The Holy Father’s new encyclical, “Caritas in Veritate” is like a many-faceted diamond. I get a kick out of hearing reactions to it, each one looking at one or a few facets that reflect their favorite world view and missing the jewel. The CNS writers in the Aug. 10 Voice are a good example.

They pick out sections on pro-life, the moral failures of financiers, lack of government oversight, world political authority, help to the poor, universal rights, the world of affluence, profit-making, labor unions — AFL/CIO, voice of workers, common good, global governance, or immigration as if these segments are the essence of the encyclical.

All of the above issues are, indeed, addressed by the pope, but not one writer adequately explained Benedict’s concept of gift-giving and gift-exchange in the economic process that permeates and underlies every section — a new way of thinking that combines limits on the market and governments with Chesterton’s distributist concept of business, cooperatives, credit unions, micro-finance and other alternative economic models on a global scale.

Nor did one writer address the landmark section where the pope questions technology — the prevalent ideology driving economics today in the areas of business, politics, science, media and, especially, bioethics — technology that separates man from the truth about himself.

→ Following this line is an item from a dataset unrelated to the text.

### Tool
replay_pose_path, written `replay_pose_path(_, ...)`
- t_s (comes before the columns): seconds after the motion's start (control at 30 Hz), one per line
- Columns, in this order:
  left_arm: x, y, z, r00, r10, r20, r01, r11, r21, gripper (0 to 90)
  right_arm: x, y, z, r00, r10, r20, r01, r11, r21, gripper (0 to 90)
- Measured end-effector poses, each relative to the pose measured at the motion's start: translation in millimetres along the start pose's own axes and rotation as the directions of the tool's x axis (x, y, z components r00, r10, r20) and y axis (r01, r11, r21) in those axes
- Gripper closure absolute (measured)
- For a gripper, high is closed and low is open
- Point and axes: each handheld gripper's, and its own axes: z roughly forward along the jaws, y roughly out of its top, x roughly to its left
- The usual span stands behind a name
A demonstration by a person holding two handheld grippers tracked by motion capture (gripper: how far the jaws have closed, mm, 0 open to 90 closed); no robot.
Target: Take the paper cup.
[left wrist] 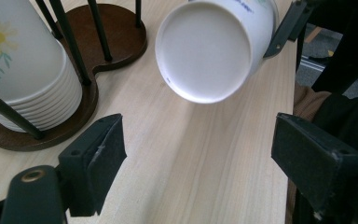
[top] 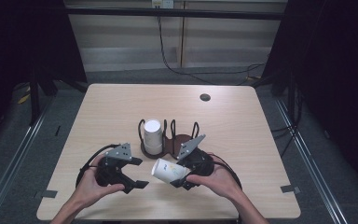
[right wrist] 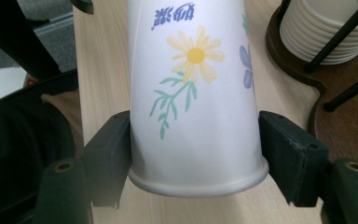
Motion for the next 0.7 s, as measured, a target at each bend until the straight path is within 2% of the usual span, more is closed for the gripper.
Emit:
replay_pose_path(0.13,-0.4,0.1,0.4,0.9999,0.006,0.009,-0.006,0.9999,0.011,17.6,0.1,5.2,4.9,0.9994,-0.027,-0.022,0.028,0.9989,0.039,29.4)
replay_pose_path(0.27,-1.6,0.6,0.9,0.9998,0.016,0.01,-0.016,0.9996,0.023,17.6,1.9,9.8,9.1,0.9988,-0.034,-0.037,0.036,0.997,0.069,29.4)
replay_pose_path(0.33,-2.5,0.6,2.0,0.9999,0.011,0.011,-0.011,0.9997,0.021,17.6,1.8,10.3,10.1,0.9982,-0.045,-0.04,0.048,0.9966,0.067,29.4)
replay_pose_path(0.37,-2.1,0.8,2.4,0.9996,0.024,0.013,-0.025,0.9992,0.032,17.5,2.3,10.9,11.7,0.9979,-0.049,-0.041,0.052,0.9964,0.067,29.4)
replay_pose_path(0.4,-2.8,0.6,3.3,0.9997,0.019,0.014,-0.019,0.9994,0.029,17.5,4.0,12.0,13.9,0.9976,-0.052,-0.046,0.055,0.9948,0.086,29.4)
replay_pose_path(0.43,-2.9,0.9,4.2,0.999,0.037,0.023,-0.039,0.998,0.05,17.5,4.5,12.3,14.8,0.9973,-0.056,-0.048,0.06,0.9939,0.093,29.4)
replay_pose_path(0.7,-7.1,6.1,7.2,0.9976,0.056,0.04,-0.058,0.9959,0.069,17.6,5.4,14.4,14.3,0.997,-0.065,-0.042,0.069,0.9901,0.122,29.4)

The greed that created the current global crisis came from men’s hearts; this is where change has to begin. The Holy Father’s message is the expert truth of the Catholic principles of charity, solidarity, subsidiarity and reciprocity — principles that integrally promote the good of every man.

The Church has never embraced either socialism or capitalism in her continuous string of economic and social encyclicals; both systems were born in the Enlightenment, which was the great denial of Church authority and the deification of man.

We can be proud that the pope has laid out an ideal for the world — it is now up to the Church, all people of good will, and governments to make it work in a spirit of charity based on the truth of Revelation and truly human development.

Jack Hockel
Walnut Creek

The opinions expressed in letters to Reader's Forum are the writers and do not necessarily reflect the views of The Catholic Voice or the Oakland Diocese.